Y'a longtemps, un monsieur sdf est entré dans la rame du métro dans laquelle j'étais. Il était un peu soûl, il demandait pas de sous (il l'a précisé lui-même) mais il a fait un petit discours sur l'implication des politiques, l'injustice telle qu'elle était vraiment et non pas celle décrite par les hommes politiques, il dénonçait un peu les abus du socialisme, mais aussi ceux du libéralisme, il dénonçait les abus tout court, il était à deux doigts de pleurer. Pas à la manière d'un rebelle de pacotille, il parlait avec désespoir et lucidité. La rame entière se taisait, je n'ai jamais connu un silence aussi pesant, la dame en face de moi m'a lancé un regard du style "ne t'inquiète pas, il est fou le monsieur", et j'ai dit, sans vraiment réfléchir aux conséquences je dois bien l'admettre, "ce n'est pas faux".

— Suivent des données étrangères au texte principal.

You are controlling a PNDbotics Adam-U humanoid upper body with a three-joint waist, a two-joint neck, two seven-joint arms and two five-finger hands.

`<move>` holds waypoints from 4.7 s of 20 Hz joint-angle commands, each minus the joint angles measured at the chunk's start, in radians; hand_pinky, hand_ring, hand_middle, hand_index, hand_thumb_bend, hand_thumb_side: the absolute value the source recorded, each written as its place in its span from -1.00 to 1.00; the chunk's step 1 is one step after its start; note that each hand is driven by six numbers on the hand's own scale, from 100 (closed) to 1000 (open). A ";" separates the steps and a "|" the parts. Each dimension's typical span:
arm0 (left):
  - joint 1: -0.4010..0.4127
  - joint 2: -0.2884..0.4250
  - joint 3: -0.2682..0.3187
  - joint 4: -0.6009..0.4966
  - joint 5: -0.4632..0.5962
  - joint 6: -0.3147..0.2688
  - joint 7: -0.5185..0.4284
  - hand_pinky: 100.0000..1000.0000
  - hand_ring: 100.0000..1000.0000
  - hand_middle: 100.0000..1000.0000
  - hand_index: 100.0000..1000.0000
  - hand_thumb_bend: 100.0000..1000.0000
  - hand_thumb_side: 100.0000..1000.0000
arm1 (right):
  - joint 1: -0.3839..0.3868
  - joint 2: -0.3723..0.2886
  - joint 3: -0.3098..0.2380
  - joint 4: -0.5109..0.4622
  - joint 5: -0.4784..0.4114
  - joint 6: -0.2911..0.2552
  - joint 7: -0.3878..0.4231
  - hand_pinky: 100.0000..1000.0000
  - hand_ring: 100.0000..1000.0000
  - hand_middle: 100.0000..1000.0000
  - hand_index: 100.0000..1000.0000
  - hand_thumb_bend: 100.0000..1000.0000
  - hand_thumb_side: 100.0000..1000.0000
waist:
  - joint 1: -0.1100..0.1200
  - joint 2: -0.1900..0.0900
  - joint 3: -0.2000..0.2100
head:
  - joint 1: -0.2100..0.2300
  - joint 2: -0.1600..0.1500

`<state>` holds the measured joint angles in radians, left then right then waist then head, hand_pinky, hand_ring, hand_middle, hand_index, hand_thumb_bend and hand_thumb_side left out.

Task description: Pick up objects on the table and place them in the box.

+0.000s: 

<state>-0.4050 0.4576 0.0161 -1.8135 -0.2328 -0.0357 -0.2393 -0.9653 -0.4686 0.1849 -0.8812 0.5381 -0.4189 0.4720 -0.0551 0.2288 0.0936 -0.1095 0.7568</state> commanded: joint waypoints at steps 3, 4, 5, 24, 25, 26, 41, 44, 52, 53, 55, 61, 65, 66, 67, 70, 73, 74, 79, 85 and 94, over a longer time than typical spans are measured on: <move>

Le monsieur m'a souri, il a dit qu'il aimerait que tout le monde ose dire ce qu'il pense et qu'il trouvait ça bien que la jeunesse se manifeste, la rame m'a regardée comme si j'avais une tartiflette sur la tête, on est arrivés à la station suivante, le monsieur est descendu, moi pas.
C'est p't'être la rencontre la plus merveilleuse et la plus succincte que j'ai jamais faite, celle qui n'a fait qu'aggraver mon penchant passionné pour les transports en commun.